Let me fill you in on a little secret of mine.

Before I truly embraced my relationship with Christ, I would watch Christians. I would watch what they said, what they did, and how they treated others. To be honest, I was not that impressed. I did not have the best experiences with Christians. Often times, I felt judged, looked down upon, and excluded by them. They did not have much credibility in my mind. They called themselves Christians, but the only things that set them apart were their judgmental and close minded attitudes. I knew I never wanted to be that person. This completely turned me off of Christianity, religion, and Jesus.

When I started walking with the Lord, I knew I never wanted to be like that. But lately, I’ve been realizing how difficult that can be. It is difficult to love everyone. It is difficult to be inclusive. And sometimes I really suck at being a Christian. It really hurts to admit that. Sometimes I do things and realize that my integrity with people might have been tested. I am scared that others might look down on me. I fear that I am not set-apart. I get anxious that I might be the Christian that I used to dislike. It is a huge insecurity of mine.

I DON’T know how to be the perfect Christian.

But I DO know that I should pray these things daily

1. To love others well.

2. For my credibility to not be shaken.

3. To be set-apart.

This morning, I fell into that insecurity again. But God blessed me with some wise friends because they offered me the encouragement I needed. They reminded me that following Jesus is tough sometimes. Christians are held to a higher standard and sometimes we fall. It makes us human. That is what the cross is for.

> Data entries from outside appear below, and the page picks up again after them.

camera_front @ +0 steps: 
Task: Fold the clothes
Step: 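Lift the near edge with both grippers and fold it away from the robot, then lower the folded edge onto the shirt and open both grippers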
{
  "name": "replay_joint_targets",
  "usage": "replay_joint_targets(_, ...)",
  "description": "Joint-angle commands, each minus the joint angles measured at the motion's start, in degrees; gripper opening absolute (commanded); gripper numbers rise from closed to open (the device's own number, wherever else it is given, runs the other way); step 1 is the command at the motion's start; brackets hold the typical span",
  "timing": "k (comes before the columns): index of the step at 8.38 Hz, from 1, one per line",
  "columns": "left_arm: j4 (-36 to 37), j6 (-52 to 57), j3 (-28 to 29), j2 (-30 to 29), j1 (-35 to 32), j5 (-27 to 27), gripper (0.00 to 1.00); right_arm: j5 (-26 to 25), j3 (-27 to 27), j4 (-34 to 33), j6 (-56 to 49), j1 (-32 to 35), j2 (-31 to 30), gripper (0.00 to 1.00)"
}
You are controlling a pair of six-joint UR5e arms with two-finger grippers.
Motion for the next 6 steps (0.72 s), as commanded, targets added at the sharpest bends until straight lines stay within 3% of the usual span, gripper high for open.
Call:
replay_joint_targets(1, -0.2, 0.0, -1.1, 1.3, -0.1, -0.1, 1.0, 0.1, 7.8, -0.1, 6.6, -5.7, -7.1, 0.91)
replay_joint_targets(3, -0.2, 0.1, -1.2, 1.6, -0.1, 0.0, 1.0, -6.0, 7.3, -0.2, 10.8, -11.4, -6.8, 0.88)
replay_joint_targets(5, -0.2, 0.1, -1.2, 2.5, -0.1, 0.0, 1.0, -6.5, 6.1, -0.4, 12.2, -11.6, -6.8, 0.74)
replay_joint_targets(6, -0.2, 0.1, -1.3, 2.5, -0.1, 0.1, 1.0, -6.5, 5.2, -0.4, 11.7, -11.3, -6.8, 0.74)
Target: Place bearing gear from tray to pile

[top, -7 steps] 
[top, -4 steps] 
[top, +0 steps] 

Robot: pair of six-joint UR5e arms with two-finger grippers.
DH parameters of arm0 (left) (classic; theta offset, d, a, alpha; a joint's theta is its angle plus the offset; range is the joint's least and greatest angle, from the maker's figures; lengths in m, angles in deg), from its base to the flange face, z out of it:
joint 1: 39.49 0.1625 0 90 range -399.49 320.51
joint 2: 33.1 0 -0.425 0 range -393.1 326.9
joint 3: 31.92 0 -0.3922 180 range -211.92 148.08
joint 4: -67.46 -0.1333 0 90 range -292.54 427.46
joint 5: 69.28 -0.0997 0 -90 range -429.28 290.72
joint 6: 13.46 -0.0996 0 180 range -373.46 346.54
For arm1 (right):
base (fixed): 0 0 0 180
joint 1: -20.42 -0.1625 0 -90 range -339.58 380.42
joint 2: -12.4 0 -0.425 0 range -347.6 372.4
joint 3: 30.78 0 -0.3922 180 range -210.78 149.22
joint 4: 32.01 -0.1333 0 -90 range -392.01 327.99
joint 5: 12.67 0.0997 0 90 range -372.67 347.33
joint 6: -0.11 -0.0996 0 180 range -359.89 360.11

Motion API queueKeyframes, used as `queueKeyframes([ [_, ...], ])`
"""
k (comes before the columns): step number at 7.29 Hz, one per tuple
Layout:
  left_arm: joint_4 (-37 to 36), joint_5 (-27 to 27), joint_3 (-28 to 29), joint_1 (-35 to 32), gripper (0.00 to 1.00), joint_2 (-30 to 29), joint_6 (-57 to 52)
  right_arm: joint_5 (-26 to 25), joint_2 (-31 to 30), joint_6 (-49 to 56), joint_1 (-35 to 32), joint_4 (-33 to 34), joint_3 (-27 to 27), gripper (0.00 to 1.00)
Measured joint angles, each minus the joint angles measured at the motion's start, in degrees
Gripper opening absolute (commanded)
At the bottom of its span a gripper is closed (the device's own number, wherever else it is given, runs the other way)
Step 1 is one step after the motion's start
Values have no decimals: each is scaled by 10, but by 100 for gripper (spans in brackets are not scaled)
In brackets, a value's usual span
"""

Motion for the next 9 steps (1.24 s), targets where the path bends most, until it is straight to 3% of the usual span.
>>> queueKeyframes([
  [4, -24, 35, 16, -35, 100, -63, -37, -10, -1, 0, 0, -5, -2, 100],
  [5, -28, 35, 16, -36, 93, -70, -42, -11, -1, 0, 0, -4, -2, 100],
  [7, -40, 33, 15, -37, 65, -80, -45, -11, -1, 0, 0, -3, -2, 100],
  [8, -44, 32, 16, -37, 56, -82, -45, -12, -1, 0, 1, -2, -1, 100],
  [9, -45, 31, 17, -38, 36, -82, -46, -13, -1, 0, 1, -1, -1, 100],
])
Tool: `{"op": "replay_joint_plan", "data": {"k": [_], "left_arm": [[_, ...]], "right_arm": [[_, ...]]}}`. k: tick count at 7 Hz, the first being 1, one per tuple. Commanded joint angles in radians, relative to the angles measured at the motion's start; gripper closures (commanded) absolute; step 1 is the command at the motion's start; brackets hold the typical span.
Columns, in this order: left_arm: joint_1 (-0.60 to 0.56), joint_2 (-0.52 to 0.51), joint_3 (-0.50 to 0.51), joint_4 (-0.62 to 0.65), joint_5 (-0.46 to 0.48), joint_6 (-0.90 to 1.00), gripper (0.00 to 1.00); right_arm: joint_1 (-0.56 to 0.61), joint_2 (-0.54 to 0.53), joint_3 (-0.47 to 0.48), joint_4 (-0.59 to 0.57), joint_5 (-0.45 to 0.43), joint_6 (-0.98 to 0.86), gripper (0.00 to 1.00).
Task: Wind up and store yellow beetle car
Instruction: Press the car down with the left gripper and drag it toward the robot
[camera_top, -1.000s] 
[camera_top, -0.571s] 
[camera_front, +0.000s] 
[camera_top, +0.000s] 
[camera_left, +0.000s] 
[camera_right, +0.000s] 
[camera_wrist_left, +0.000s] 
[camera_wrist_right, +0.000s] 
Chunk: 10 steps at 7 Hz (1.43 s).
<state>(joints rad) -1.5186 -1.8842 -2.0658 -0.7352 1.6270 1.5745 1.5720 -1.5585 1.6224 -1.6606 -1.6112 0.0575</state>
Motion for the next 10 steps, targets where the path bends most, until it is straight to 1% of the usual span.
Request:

In the wise words of my friend Alia… “When Christians fall, we don’t fall into an empty abyss to be lost and gone forever. We fall into a net that God placed there before hand because he knew we would fall. It’s kind of like a trampoline. We fall only to get right back up again.”

Here is some simple truth…

Psalm 103:12, MSG

“As high as heaven is over the earth,
    so strong is his love to those who fear him.
And as far as sunrise is from sunset,
    he has separated us from our sins.”

2 Corinthians 7:10, MSG

“But those who let distress drive them away from God are full of regrets, end up on a deathbed of regrets.”

2 Corinthians 4:16, MSG

So we’re not giving up. How could we! Even though on the outside it often looks like things are falling apart on us, on the inside, where God is making new life, not a day goes by without his unfolding grace. These hard times are small potatoes compared to the coming good times, the lavish celebration prepared for us. There’s far more here than meets the eye. The things we see now are here today, gone tomorrow. But the things we can’t see now will last forever.”

Remember that God is radically renewing us and eternally changing our inner disposition. Don’t be discouraged when insecurities get the best of us.